We found a file in the source tree that’s both checked in AND
something that’s potentially touched during the build process:
webkit/plugins/ppapi/ppb_opengles_impl.cc. This file is generated by
the generate_ppapi_gles_implementation action in
webkit/glue/webkit_glue.gypi, which specifies:

{
'action_name': 'generate_ppapi_gles_implementation',
'variables': {
'gles_script':
'<(DEPTH)/gpu/command_buffer/build_gles2_cmd_buffer.py',
},
'inputs': [
'<(gles_script)',
],
'outputs': [
'<(DEPTH)/webkit/plugins/ppapi/ppb_opengles_impl.cc',
],
'action': [
'python',
'<(gles_script)',
'--alternate-mode=chrome_ppapi'
],
'message': 'Generating Pepper OpenGL ES implementation',
}

This is bad. ppb_opengles_impl.cc shouldn’t be in the source tree
(where you’ve placed it now). It should be somewhere in
<(INTERMEDIATE_DIR) or <(SHARED_INTERMEDIATE_DIR).

It looks like at some point (r73222) this file transitioned from being
checked-in to being generated during the build.
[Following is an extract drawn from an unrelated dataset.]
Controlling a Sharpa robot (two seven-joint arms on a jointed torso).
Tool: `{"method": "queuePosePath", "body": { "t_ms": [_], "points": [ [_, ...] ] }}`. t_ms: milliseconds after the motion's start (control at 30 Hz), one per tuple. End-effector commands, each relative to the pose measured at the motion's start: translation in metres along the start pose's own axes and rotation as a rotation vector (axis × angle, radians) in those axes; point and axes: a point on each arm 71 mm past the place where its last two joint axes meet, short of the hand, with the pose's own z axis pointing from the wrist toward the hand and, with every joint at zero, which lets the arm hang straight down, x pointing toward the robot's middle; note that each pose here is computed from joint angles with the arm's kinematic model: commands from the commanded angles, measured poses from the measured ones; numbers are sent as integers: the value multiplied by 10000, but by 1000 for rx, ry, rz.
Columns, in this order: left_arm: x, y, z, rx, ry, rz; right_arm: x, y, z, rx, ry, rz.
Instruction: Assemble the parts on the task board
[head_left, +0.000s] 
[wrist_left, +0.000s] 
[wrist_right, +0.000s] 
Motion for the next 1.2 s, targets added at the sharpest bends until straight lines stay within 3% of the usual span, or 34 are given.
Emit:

That would have been
the right time to move the location of the file.

Having a generated file checked in is bad for all sorts of reasons.
It’ll add a nuisance file to developers’ changelists. It’ll interfere
with the “pristine state” of a source tree. It can confuse build
environments that need to track dependencies.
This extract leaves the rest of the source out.